As you reproduce every line below, keep it exactly as written and leave out the images.

================================

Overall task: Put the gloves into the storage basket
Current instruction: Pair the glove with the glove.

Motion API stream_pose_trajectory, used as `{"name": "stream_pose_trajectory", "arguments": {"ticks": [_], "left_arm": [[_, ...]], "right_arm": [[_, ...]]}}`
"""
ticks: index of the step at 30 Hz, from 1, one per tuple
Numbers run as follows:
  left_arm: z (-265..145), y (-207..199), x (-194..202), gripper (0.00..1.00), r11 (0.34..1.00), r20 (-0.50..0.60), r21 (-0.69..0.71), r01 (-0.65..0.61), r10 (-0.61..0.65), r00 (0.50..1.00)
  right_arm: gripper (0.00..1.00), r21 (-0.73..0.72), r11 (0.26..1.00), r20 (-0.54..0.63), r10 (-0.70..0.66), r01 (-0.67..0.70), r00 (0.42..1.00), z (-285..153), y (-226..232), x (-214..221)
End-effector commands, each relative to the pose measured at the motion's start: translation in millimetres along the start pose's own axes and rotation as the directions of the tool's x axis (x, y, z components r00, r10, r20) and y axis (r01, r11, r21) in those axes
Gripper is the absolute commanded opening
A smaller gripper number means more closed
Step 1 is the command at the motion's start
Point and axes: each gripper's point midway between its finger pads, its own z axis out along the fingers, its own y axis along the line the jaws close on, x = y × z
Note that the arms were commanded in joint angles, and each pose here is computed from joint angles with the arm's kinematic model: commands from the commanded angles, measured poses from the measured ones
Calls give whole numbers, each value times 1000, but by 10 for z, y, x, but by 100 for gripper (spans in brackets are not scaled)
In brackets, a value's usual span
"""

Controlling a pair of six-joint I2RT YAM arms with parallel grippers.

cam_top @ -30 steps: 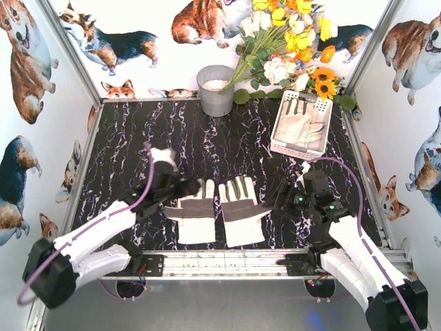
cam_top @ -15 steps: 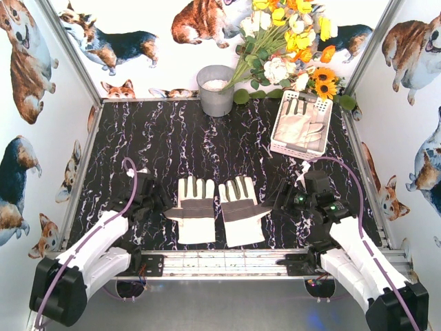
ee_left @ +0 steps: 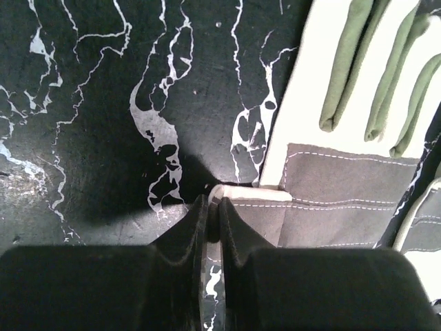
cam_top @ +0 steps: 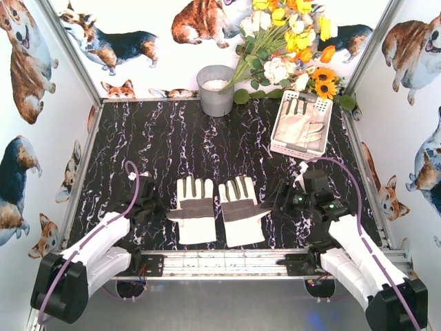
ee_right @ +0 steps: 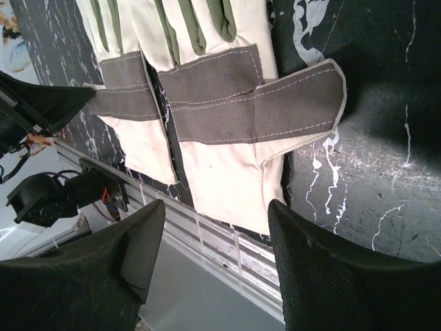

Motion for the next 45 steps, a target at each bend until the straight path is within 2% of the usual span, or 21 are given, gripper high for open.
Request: {"name": "stream_pose_trajectory", "arguments": {"ticks": [1, 7, 10, 16, 24, 27, 34, 38, 45], "left_arm": [[-136, -189, -190, 0, 998, 50, 63, -21, 18, 999], [-504, -681, -396, 0, 971, 69, 237, 0, -17, 997], [-654, -937, -447, 0, 946, 53, 323, 20, -39, 998], [-874, -1365, -452, 0, 918, 32, 393, 54, -72, 997], [-972, -1997, -193, 0, 879, 5, 468, 96, -111, 994], [-949, -2139, -140, 0, 871, 2, 475, 121, -138, 990], [-887, -2405, -63, 0, 848, -15, 506, 158, -174, 985], [-855, -2474, 24, 0, 843, -40, 511, 170, -174, 984], [-833, -2564, 140, 0, 834, -67, 519, 185, -176, 982]], "right_arm": [[63, -96, 992, 32, -80, 82, 996, -93, 299, -151], [63, -176, 974, 67, -132, 142, 989, -106, 551, -237], [67, -190, 960, 91, -193, 207, 977, -80, 746, -287], [67, -156, 907, 159, -369, 392, 916, 11, 1239, -257], [66, -187, 825, 243, -486, 533, 839, 127, 1821, -28], [66, -148, 800, 251, -538, 581, 805, 186, 1865, 93], [67, 56, 762, 219, -640, 645, 737, 328, 1645, 147], [67, 96, 743, 218, -665, 662, 714, 419, 1599, 185], [60, 197, 708, 224, -706, 678, 672, 579, 1594, 111]]}}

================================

Answer space:
Overall task: Put the gloves into the storage basket
Current instruction: Pair the glove with the glove.

Motion API stream_pose_trajectory, used as `{"name": "stream_pose_trajectory", "arguments": {"ticks": [_], "left_arm": [[_, ...]], "right_arm": [[_, ...]]}}`
"""
ticks: index of the step at 30 Hz, from 1, one per tuple
Numbers run as follows:
  left_arm: z (-265..145), y (-207..199), x (-194..202), gripper (0.00..1.00), r11 (0.34..1.00), r20 (-0.50..0.60), r21 (-0.69..0.71), r01 (-0.65..0.61), r10 (-0.61..0.65), r00 (0.50..1.00)
  right_arm: gripper (0.00..1.00), r21 (-0.73..0.72), r11 (0.26..1.00), r20 (-0.54..0.63), r10 (-0.70..0.66), r01 (-0.67..0.70), r00 (0.42..1.00), z (-285..153), y (-226..232), x (-214..221)
End-effector commands, each relative to the pose measured at the motion's start: translation in millimetres along the start pose's own axes and rotation as the directions of the tool's x axis (x, y, z components r00, r10, r20) and y axis (r01, r11, r21) in those axes
Gripper is the absolute commanded opening
A smaller gripper number means more closed
Step 1 is the command at the motion's start
Point and axes: each gripper's point midway between its finger pads, its own z axis out along the fingers, its own y axis along the line the jaws close on, x = y × z
Note that the arms were commanded in joint angles, and each pose here is computed from joint angles with the arm's kinematic model: commands from the commanded angles, measured poses from the measured ones
Calls give whole numbers, each value times 1000, but by 10 for z, y, x, but by 100 for gripper (spans in brackets are not scaled)
In brackets, a value's usual span
"""

Controlling a pair of six-joint I2RT YAM arms with parallel grippers.

cam_top @ -30 steps: 
cam_top @ -15 steps: 
ee_left @ +0 steps: 
cam_top @ +0 steps: 
ee_right @ +0 steps: 

Motion for the next 45 steps, a target at each bend until the straight path is within 2% of the usual span, or 21 are given, gripper high for open.
Request: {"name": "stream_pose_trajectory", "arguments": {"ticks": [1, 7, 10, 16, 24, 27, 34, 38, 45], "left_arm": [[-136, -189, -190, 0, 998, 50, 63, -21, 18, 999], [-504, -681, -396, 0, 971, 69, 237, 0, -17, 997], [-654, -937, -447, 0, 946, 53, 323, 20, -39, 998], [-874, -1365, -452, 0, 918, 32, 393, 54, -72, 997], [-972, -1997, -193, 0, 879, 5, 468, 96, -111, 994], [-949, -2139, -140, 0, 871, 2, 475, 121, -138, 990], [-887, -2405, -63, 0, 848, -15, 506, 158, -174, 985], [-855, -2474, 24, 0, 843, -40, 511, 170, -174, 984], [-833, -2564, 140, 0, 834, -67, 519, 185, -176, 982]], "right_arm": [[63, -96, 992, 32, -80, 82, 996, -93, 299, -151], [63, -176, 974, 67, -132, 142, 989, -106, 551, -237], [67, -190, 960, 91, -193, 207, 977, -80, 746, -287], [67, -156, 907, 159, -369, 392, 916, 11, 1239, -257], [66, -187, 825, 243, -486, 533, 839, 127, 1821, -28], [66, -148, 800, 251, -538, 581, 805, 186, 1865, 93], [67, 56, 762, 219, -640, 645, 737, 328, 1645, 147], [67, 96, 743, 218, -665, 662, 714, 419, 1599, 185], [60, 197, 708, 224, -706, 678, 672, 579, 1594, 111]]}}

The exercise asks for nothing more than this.